It struck a chord with me.

I can think of hundreds of times when I’ve been at bitchfests with friends where everyone is trashing a certain thing or event or celebrity. Isn’t that what a lot of work happy hours are all about? Complaining as a unit really brings a group together.

And I’ve noticed that when I’m telling stories about dates gone horribly awry, they garner much more attention than when I am describing the really sweet moment when a date was hopping around imitating my favorite Instagram bunny.

It made me think.

If we’re spending so much more time talking about the bad stuff, does it really impact the way we feel? Michael Thompson and Catherine O’Neill Grace say Yes. “We live the story we tell ourselves – and others – about the life we’re leading.”

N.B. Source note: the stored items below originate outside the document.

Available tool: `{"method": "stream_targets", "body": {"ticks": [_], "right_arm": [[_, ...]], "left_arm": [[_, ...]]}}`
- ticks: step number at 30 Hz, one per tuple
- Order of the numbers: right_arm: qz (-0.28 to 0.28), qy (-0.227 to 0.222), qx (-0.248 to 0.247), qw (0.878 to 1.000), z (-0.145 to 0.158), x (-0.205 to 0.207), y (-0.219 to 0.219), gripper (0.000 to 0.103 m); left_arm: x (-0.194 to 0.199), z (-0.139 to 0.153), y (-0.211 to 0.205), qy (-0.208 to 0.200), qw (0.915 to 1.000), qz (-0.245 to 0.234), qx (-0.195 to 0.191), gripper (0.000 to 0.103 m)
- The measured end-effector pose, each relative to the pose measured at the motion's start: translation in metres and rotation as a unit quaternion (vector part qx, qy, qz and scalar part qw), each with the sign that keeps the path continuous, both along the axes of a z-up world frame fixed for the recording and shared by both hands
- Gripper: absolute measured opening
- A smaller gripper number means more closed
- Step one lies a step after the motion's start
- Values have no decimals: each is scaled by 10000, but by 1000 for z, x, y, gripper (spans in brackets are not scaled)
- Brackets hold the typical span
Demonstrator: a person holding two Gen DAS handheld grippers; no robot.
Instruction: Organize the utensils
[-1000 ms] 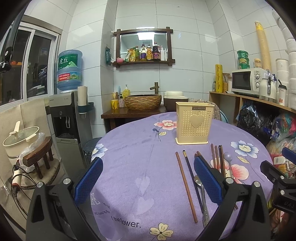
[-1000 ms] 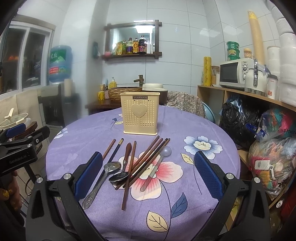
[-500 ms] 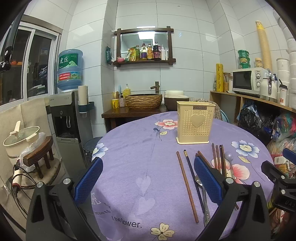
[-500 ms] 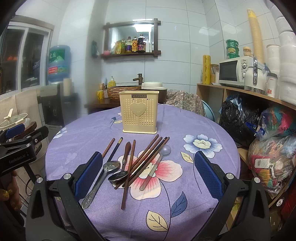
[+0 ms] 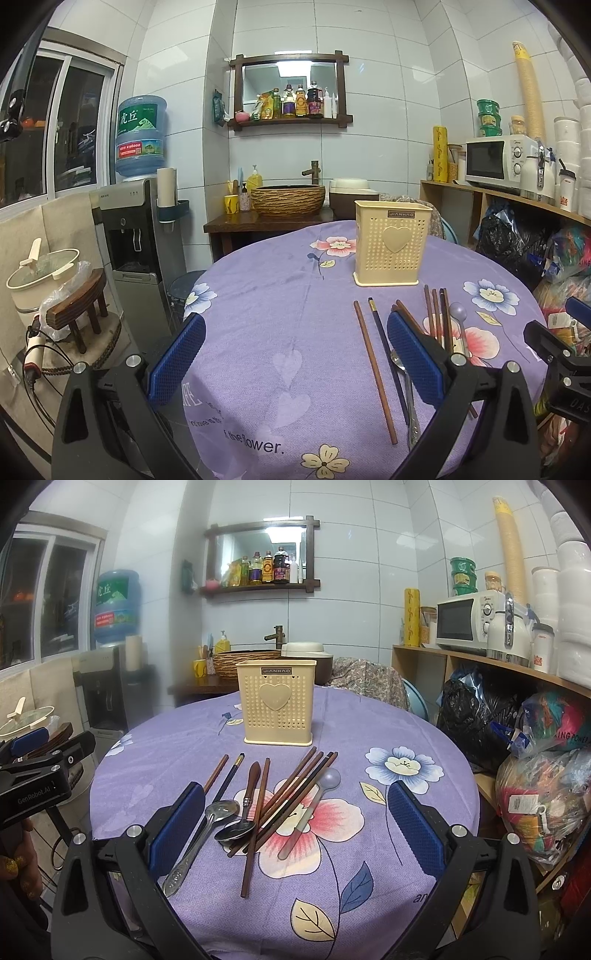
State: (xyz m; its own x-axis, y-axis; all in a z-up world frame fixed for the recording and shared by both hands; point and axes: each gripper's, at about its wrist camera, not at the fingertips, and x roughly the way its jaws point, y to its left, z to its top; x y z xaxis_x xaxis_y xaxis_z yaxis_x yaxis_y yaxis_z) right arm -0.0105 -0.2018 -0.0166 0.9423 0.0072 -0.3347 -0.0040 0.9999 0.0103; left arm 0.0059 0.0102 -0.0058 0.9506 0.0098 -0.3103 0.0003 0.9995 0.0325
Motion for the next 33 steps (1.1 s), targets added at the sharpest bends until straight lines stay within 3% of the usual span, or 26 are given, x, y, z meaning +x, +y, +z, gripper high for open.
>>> {"method": "stream_targets", "body": {"ticks": [33], "right_arm": [[-16, 205, -35, 9998, -5, 6, 2, 98]], "left_arm": [[5, -7, 1, 209, 9998, 49, -26, 98]]}}
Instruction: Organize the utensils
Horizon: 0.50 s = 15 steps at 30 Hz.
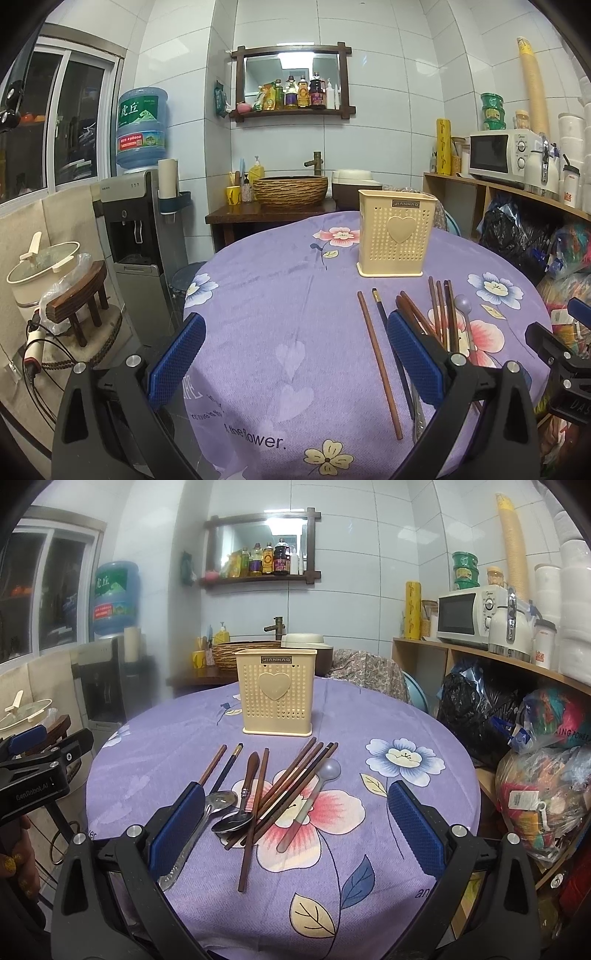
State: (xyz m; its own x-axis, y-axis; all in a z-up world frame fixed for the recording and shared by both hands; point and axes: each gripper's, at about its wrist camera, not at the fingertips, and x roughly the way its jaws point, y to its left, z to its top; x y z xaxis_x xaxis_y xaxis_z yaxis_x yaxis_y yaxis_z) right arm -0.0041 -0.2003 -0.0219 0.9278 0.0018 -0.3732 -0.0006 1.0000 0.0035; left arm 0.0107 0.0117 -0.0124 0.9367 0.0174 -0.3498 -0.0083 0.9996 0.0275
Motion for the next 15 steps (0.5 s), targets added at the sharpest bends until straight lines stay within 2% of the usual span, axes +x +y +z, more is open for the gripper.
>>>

If that’s the case, don’t we want it to be a happy story? Shouldn’t we be spending more time noticing and talking about the little moments of brightness and joy we encounter in our days?

Then I read an article in the September issue of Marie Claire about a clinical trial to treat PTSD that is using MDMA (the chemical behind ecstasy and ‘Molly’) as a therapy drug. The piece described how it was having success because it let people access old, traumatic memories and reimagine them, interact with them, and put them back away with a different spin. It allowed them to heal and change a moment that already happened to them by changing the way they remembered it.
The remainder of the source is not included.